In other words, the kabbalistic approach rejects Spinoza's identification of God with nature. God is not the same thing as nature, but He embraces nature. That is to say, God includes nature, but also exists over and beyond nature. Chazal have already alluded to this idea: "He is the place of the world, but the world is not His place" (Bereshit Rabba 68). The Nazir explains that the intention here is not to identify every molecule in nature as a part of God. We are dealing here with the "divine life force of the world": the energy and forces that move the world are divine powers. Thus, the clear distinction that Judaism makes between God and His world is retained.

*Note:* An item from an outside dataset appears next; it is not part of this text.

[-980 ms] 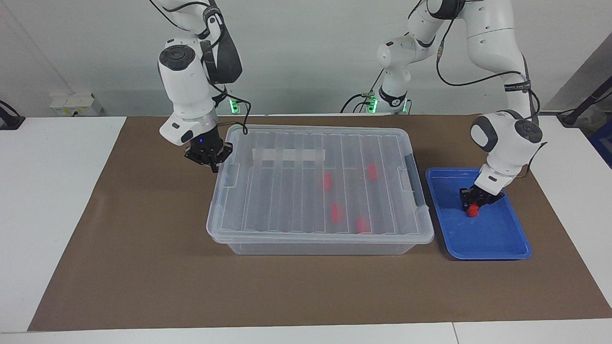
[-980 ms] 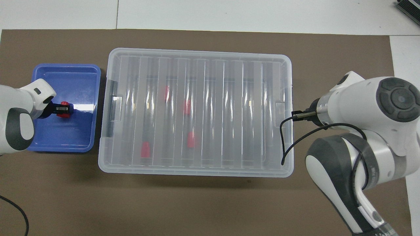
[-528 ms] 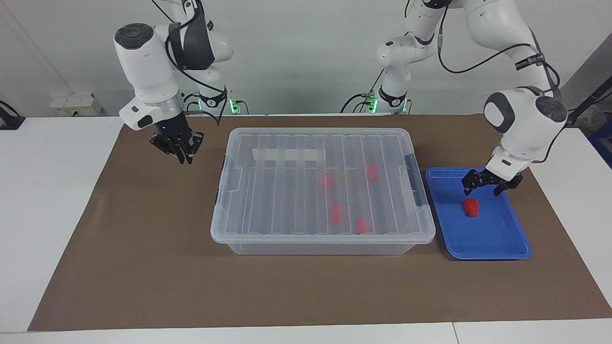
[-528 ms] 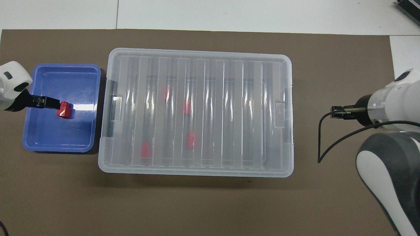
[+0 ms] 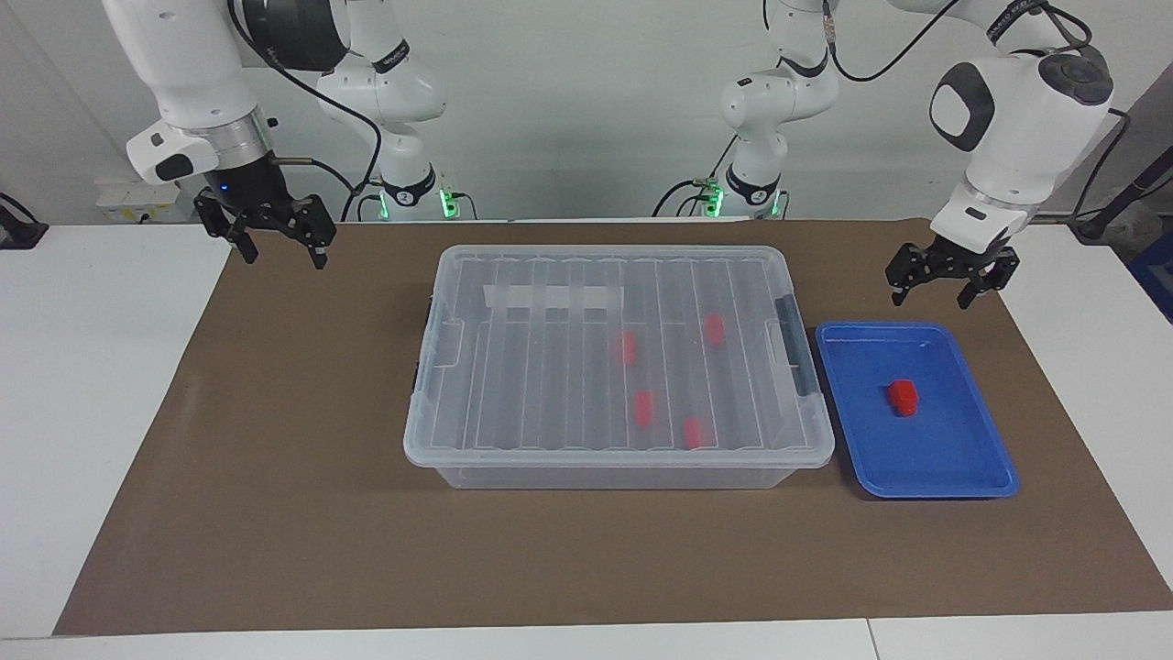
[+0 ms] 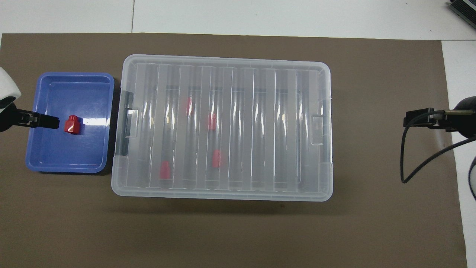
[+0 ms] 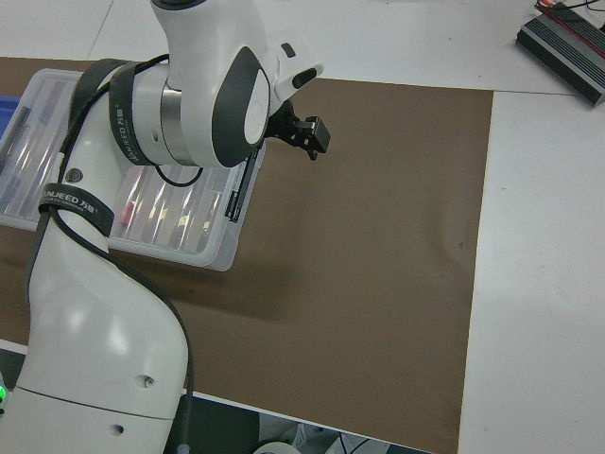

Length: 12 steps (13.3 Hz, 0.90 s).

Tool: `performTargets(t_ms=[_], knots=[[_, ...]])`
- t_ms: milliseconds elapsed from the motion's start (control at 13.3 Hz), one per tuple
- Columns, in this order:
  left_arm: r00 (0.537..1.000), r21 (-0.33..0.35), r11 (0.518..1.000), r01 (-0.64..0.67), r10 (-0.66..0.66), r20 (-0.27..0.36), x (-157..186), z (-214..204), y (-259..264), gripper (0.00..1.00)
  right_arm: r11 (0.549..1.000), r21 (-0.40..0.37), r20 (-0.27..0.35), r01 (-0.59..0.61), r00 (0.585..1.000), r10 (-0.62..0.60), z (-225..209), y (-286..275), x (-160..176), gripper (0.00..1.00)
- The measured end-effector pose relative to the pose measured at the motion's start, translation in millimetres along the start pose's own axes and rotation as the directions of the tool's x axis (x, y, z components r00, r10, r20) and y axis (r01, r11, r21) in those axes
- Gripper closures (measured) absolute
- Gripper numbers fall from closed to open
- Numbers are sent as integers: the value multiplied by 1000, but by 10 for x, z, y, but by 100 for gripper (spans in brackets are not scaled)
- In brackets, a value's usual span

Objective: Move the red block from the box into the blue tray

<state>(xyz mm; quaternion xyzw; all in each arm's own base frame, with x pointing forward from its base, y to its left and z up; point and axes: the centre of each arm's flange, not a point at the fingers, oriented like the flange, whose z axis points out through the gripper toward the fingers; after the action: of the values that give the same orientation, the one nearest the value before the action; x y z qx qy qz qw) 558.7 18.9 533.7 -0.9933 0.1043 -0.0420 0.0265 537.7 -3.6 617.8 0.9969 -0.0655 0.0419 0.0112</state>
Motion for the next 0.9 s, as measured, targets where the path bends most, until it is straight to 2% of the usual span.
performTargets(t_ms=[226, 452, 678, 905], knots=[[998, -10, 998, -58, 58, -5, 85, -17, 417, 0, 1000, -4, 20, -2, 1000, 2, -209, -12, 120, 0], [999, -15, 999, -41, 41, -31, 84, -207, 757, 0, 1000, -9, 48, -3, 999, 4, -264, -13, 160, 0], [999, -15, 999, -29, 28, -20, -94, -546, 738, 0, 1000, -12, 69, -13, 998, 14, -249, 47, 144, 0], [1000, -18, 1000, -22, 23, 14, -242, -1099, 713, 0, 1000, -14, 82, -14, 997, 15, -239, 50, 130, 0]])
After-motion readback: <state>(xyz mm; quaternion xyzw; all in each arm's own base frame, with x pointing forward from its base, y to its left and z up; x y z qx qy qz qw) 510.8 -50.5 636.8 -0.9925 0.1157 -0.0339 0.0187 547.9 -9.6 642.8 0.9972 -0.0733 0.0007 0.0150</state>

Jewish thought presents a spectrum of varied positions on the question of God's presence in the world. The common denominator between them is the rejection of pantheism, the basis of which is found already in the opening verse of the Torah. Within these bounds, we find a wide variety of positions.

Rabbi Joseph B. Soloveitchik presents a unique and original position. Rabbi Soloveitchik discusses the frustration experienced by a man who is unable to commune with God through nature or to reveal God in the spiritual moments that he occasionally experiences. For this reason, another type of faith is needed – a revelation of God who comes down into this world, reveals Himself to man and commands him. But why is man unable to find God? Is it because God is not found in nature?

Why does man not find his Maker when he seeks and searches after Him? … The cause of man's frustration in this area is sin, which separates man from his Maker. Were it not for sin, man would reveal the Creator in creation without any disappointment…

Indeed, now also the Holy One, blessed be He, is the place of the world, and there is no place empty of Him. This presence, however, is not visible or open to experience. The Holy One, blessed be He, sees, but remains unseen. He descends into the world in a pillar of cloud, but man is unable to penetrate into the cloud. When man begins to draw near to God, because he hears the voice of God walking across the expanses of the world and the fullness thereof, God distances Himself from him. (Rabbi Joseph B. Soloveitchik, U-Bikashtem mi-Sham, pp. 140-141)

Rabbi Soloveitchik makes an interesting distinction: on the metaphysical level, God is present in the universe. On the existential plain, however, it is extremely difficult to experience that presence. This position – which does not necessarily reflect the entirety of Rabbi Soloveitchik's thought – advocates immanence from a metaphysical perspective, and transcendence from an existential perspective. What creates this gap? Rabbi Soloveitchik answers: Sin. He seems to be referring to limitations and deficiencies in the human personality. Since man is imperfect on account of his wild desires and evil inclinations, we cannot experience the fullness of God's presence. Rabbi Soloveitchik relates here to a question regarding immanence and pantheism that we can find very distressing: we don't feel that way. Rabbi Soloveitchik provides us with a new perspective with which to relate to our entire discussion: Over and beyond the issue of metaphysical truth, it is perhaps even more important to understand what it is that we are experiencing.

Notes

[1] Ramban himself argues that in the beginning God created the primeval materials that would later be used for the fashioning of the heaven and the earth.